TASK GOAL
Please copy, exactly as they appear below, the lines from the one containing "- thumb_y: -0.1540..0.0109" through the one containing "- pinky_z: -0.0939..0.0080".

▬▬▬

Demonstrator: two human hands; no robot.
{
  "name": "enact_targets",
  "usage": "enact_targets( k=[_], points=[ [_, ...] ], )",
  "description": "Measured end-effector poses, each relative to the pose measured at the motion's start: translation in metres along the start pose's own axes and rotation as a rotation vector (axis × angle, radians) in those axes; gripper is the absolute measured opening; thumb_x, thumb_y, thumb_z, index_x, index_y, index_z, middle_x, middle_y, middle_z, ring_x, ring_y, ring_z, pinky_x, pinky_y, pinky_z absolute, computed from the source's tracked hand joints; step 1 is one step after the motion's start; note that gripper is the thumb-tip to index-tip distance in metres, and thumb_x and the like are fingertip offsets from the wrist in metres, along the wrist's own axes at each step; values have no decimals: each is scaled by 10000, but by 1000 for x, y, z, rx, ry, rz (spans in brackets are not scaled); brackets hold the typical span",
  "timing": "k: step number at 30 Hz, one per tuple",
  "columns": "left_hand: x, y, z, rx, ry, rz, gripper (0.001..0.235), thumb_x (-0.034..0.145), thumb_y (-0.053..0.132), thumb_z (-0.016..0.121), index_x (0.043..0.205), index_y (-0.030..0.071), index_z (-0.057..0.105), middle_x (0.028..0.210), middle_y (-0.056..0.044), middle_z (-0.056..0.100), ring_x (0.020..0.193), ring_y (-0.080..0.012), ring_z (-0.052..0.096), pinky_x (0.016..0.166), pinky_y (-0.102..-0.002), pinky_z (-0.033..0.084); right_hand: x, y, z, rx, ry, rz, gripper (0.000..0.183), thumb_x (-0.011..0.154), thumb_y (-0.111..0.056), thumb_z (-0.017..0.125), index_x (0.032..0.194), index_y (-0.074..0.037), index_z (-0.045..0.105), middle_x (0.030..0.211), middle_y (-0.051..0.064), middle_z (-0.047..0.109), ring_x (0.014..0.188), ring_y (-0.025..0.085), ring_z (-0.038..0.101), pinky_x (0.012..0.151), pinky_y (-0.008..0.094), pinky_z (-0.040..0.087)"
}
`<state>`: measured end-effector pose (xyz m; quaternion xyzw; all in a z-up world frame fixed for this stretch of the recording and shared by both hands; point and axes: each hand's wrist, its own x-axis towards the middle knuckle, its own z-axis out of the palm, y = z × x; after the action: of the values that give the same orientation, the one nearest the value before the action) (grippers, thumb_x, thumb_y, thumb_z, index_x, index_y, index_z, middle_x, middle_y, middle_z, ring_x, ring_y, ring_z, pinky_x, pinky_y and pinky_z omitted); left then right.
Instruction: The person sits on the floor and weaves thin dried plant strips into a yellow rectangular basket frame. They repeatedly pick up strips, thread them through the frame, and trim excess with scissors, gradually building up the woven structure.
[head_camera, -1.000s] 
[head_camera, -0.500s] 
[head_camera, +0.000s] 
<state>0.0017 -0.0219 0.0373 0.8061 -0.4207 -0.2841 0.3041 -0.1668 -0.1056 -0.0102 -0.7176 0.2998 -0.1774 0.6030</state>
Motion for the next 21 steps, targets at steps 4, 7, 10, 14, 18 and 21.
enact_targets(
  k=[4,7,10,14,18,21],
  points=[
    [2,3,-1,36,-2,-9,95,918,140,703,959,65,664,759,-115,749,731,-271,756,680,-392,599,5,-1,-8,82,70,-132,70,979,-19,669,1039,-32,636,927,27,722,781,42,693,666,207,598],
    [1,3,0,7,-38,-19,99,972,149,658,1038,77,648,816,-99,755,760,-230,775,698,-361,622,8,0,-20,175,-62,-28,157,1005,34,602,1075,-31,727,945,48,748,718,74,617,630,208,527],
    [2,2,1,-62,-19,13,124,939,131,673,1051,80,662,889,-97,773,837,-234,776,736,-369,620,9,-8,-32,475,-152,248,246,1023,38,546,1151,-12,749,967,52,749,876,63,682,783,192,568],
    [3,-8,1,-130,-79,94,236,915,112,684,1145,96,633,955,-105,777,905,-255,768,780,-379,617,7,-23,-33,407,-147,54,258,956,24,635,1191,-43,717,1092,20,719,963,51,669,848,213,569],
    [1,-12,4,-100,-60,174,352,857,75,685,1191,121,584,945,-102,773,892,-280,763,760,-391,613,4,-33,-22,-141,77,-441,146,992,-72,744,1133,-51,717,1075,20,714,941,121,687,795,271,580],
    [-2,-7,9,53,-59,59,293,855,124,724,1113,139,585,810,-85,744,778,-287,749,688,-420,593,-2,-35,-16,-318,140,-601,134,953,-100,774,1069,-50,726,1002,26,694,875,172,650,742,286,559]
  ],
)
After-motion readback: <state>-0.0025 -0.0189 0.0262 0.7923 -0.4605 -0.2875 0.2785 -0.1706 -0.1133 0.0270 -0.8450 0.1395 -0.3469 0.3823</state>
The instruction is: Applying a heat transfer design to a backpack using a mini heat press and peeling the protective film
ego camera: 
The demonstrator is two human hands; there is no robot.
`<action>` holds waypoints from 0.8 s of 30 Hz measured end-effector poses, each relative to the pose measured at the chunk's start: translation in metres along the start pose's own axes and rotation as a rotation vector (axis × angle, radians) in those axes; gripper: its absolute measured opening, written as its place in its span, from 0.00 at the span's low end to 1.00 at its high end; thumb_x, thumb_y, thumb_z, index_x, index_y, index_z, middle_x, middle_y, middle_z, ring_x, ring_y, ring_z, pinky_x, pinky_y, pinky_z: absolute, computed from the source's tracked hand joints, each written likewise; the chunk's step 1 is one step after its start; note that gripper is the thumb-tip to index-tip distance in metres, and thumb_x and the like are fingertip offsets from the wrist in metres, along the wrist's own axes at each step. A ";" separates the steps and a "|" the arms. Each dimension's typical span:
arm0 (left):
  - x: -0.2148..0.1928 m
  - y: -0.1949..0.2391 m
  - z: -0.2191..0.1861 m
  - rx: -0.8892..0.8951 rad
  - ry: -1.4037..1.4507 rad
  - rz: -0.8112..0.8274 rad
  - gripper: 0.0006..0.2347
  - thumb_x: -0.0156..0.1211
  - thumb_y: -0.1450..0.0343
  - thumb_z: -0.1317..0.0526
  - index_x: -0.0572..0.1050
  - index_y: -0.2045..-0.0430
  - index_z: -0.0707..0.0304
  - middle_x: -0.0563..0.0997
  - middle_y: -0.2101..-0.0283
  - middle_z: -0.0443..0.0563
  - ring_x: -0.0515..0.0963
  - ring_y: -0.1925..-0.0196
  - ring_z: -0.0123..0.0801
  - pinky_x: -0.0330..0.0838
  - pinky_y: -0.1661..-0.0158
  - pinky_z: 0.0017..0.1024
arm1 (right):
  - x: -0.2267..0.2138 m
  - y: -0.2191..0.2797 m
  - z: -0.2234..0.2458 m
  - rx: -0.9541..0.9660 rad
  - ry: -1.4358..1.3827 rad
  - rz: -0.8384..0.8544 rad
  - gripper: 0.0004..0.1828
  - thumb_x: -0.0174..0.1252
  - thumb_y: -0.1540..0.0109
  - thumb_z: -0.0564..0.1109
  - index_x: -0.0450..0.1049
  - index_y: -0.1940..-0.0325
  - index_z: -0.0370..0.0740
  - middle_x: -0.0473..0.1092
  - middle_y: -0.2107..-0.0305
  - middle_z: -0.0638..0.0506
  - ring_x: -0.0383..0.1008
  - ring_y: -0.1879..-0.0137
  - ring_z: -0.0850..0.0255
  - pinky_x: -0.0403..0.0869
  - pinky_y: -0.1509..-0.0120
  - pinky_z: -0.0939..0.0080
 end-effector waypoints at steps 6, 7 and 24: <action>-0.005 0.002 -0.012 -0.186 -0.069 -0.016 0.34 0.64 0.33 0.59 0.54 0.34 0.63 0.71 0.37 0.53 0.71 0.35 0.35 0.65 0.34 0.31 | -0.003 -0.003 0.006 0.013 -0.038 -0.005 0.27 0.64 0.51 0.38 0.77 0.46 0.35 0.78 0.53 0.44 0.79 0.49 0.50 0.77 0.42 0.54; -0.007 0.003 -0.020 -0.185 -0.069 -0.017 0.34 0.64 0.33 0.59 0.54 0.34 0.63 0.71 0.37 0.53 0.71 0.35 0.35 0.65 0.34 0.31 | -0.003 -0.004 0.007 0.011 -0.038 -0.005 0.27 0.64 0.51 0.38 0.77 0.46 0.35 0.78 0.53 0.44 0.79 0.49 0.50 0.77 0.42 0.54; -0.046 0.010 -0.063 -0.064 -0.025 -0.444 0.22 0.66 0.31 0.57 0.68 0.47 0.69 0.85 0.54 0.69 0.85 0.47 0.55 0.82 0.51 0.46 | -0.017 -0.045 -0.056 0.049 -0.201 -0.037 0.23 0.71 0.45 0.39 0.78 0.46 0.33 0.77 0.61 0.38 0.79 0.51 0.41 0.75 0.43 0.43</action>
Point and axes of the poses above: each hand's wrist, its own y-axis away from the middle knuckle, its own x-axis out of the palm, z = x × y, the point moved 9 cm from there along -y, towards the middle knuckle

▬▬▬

ANSWER TO THIS PROBLEM
  - thumb_y: -0.1540..0.0109
  - thumb_z: -0.0564..0.1109
  - index_x: -0.0450..0.1049
  - index_y: -0.1940..-0.0325
  - index_z: -0.0370..0.0740
  - middle_x: -0.0473..0.1092
  - middle_y: -0.2107..-0.0305
  - middle_z: -0.0638..0.0506
  - ring_x: -0.0383..0.1008
  - ring_y: -0.1879..-0.0137
  - ring_z: -0.0850..0.0255
  - pinky_x: -0.0403..0.0869
  - pinky_y: -0.1509..-0.0120
  - pinky_z: -0.0939..0.0080

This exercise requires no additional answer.